# New Holland 644 Straw Baling Problem



## Chipster22 (Jul 18, 2008)

Hello,

I have been having some trouble baling straw with my New Holland 644 round baler. The straw tends to ride up the belts in the front of the machine and pile up on top. The straw also blocks the mechanism that applies the netwrap. I usually wind up using twine for straw since the twine arms do not get blocked.

The baler was purchased used with over 20,000 bales on it so I was wondering if there may be a shield missing or something like that.
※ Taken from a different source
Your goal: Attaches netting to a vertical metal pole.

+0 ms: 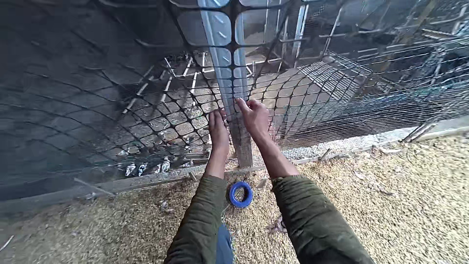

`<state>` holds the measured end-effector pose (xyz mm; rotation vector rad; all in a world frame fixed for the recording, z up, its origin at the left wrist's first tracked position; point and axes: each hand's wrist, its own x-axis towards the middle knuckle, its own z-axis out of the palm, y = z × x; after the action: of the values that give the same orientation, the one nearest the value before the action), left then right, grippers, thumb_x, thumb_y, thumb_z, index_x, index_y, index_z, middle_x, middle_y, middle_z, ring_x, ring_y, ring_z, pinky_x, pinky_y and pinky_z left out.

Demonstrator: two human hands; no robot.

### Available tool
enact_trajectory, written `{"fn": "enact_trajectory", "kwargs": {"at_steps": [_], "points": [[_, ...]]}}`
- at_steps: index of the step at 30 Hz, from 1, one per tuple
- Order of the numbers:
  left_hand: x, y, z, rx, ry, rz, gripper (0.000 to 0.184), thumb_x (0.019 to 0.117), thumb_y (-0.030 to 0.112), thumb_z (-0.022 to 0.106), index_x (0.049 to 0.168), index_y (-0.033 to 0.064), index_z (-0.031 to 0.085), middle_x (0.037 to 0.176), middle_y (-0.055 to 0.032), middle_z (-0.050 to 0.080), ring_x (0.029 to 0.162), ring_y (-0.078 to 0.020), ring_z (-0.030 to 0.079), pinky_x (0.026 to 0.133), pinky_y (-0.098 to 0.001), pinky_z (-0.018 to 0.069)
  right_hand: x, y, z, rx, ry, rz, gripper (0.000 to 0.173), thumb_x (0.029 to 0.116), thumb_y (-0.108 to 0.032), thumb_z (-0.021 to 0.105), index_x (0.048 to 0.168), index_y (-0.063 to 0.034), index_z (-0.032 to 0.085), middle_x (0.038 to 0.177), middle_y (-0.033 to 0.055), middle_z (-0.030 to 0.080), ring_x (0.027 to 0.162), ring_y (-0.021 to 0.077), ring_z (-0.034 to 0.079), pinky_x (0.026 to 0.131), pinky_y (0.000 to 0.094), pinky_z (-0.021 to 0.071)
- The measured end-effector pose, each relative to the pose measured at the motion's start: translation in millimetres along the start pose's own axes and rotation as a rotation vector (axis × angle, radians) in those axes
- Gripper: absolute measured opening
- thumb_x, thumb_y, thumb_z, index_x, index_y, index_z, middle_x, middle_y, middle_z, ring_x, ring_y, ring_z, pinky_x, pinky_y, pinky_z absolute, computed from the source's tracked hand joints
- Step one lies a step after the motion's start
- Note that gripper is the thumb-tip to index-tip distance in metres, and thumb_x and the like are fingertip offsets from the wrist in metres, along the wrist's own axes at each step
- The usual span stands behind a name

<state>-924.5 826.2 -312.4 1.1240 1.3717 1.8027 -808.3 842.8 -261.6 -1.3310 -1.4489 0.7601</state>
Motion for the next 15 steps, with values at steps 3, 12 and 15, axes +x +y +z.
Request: {"fn": "enact_trajectory", "kwargs": {"at_steps": [3,12,15], "points": [[-5.1,1.4,-1.7,0.042,-0.052,0.049,0.047,0.1129,0.037,0.025,0.138,0.007,0.051,0.131,-0.0081,0.056,0.118,-0.0177,0.053,0.096,-0.0414,0.0449,8.3,-4.2,3.2,-0.021,0.011,0.001,0.051,0.1002,-0.05,0.063,0.08,-0.0037,0.063,0.072,0.011,0.059,0.069,0.0283,0.059,0.066,0.053,0.0465],[-1.8,6.4,5.7,0.107,-0.039,0.07,0.047,0.1126,0.034,0.03,0.141,0.0028,0.052,0.134,-0.0135,0.057,0.121,-0.02,0.054,0.099,-0.0442,0.0461,20.2,-5.0,3.8,-0.016,0.002,0.015,0.05,0.0997,-0.051,0.063,0.082,-0.0038,0.062,0.075,0.012,0.059,0.072,0.0296,0.06,0.067,0.0538,0.047],[2.3,6.9,8.1,0.127,-0.016,0.087,0.045,0.1129,0.03,0.031,0.136,-0.0004,0.055,0.132,-0.0158,0.058,0.119,-0.021,0.055,0.099,-0.0417,0.046,21.3,-3.3,-0.1,-0.03,-0.01,-0.015,0.051,0.0991,-0.051,0.064,0.082,-0.0032,0.064,0.076,0.0121,0.06,0.073,0.0287,0.06,0.068,0.0532,0.047]]}}
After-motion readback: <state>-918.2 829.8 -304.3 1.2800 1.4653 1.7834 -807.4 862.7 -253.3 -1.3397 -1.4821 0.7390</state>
Any ideas? Or is this a common problem with round balers? Alfalfa causes no such problems.

Thanks for any help.


----------



## OhioHay (Jun 4, 2008)

I don't think that there are any shields missing. I think that the problem is that the straw is slippery and it is having trouble starting the bale. Instead of rolling the straw over, it pops up between the belt and the roller. We have seen this before on our NH 640. I would try changing the belt tension some. Also, we have more problems in small windrows of straw verses larger windrows. I don't know if any of this will help, but it's what we have seen.


----------



## geiselbreth (Feb 21, 2010)

alot of wind with the belts and rollers turning at pto speed try slowing down pto to 450 or so might help


----------



## sedurbin (May 30, 2009)

Slower RPM and gear up for faster ground speed. Larger windrow is better. If the straw has been chopped and is too short then it can be a real problem. You may also have to loosen the belt pressure to about 1200.
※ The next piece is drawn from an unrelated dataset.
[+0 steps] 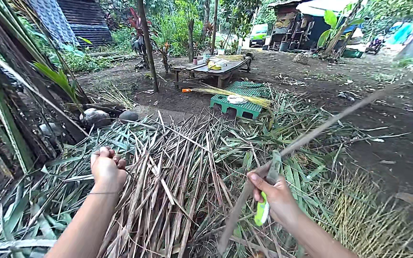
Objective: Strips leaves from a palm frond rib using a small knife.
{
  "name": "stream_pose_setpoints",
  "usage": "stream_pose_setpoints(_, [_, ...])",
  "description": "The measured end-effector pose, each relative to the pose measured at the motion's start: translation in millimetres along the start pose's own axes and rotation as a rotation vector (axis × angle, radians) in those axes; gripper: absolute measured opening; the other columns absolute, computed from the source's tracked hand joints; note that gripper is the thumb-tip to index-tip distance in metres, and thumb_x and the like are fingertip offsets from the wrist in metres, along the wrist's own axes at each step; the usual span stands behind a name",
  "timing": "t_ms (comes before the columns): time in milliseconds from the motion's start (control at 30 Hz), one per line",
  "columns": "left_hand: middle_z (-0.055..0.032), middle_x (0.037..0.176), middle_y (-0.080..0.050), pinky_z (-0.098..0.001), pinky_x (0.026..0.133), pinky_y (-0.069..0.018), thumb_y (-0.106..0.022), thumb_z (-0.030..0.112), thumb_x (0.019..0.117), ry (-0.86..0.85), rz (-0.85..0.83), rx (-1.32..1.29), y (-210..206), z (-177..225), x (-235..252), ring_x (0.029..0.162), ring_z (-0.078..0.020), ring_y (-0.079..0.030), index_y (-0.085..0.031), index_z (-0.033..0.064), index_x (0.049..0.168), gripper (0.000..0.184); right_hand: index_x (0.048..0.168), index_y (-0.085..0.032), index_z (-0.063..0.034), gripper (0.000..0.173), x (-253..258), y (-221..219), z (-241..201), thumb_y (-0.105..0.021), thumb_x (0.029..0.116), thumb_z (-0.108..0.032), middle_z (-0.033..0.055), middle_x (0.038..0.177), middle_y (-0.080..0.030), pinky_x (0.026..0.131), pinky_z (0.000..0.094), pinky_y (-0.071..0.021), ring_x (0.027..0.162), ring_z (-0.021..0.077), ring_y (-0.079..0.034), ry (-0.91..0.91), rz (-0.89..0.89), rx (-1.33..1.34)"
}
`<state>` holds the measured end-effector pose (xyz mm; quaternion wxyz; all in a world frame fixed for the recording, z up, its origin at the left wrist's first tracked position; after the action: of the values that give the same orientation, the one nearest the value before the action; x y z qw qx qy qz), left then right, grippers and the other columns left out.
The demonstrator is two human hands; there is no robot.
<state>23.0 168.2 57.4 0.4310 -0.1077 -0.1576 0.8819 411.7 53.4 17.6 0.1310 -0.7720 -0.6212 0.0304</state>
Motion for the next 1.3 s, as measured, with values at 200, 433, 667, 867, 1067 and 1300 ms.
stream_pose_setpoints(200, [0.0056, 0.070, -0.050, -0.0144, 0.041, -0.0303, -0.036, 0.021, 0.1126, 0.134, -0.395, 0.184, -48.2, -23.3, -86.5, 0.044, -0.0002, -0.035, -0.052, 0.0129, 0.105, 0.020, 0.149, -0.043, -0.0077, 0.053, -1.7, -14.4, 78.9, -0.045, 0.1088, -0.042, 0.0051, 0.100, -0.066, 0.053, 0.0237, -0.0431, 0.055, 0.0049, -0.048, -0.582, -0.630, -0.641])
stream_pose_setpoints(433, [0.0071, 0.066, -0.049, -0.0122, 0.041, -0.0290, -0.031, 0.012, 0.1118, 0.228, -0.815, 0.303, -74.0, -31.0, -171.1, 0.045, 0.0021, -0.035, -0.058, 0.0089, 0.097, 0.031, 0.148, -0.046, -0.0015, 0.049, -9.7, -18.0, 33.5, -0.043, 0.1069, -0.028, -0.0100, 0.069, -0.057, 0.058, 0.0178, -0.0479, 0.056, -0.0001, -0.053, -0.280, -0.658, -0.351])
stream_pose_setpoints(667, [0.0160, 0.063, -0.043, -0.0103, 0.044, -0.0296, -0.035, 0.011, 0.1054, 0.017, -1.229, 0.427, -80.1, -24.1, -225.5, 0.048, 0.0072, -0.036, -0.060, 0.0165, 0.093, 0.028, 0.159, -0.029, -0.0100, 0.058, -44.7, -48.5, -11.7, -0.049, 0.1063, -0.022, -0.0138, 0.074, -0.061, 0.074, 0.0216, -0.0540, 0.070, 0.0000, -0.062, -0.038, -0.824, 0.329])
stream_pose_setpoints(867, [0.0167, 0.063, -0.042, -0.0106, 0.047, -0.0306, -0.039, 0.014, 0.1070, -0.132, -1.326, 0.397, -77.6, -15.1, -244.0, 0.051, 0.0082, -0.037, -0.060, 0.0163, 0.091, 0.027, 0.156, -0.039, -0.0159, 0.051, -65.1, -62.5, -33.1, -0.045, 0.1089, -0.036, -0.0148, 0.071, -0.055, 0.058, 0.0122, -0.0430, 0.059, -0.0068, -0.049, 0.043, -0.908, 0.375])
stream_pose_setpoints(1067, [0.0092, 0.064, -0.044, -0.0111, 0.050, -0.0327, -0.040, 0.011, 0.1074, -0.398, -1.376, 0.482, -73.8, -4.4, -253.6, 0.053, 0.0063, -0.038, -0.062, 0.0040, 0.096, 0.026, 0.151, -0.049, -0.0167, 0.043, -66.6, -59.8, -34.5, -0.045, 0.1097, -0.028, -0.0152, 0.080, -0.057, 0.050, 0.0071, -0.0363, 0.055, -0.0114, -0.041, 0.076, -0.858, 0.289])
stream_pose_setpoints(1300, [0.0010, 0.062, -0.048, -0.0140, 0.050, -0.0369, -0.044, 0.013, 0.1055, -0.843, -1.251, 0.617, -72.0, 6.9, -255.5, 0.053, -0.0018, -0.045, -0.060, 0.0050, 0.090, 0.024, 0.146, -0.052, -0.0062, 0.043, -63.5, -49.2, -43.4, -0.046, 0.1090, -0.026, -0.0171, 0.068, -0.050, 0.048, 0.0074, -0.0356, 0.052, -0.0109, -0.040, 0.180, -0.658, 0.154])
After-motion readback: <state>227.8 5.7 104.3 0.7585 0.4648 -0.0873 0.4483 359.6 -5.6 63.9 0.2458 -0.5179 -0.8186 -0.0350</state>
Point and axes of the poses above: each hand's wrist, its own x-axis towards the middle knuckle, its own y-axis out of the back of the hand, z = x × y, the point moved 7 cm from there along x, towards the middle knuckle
I just baled 55 bales with no problems but the straw was long and we had huge windrows.


----------



## Toyes Hill Angus (Dec 21, 2010)

Sounds to me like it is typical short straw in a light windrow. The suggestions given above are the only suggestions I can come up with, and that doesn't always work if the straw is brittle, has been rained on and raked a few times, and came out of a rotary combine that has the concaves set tight. 
Just try to keep calm when you bale it, pissed off doesn't help the cause (trust me!!!). Good luck


----------



## mlappin (Jun 25, 2009)

Something else that may help, on the 644 you can change the stuffer settings (if it has one) and also mover the axle stubs to improve the feed angle. This is just off the top of my head, I don't remember the reasoning behind it and since I traded my 644 in last year, I don't have a manual to reference.


----------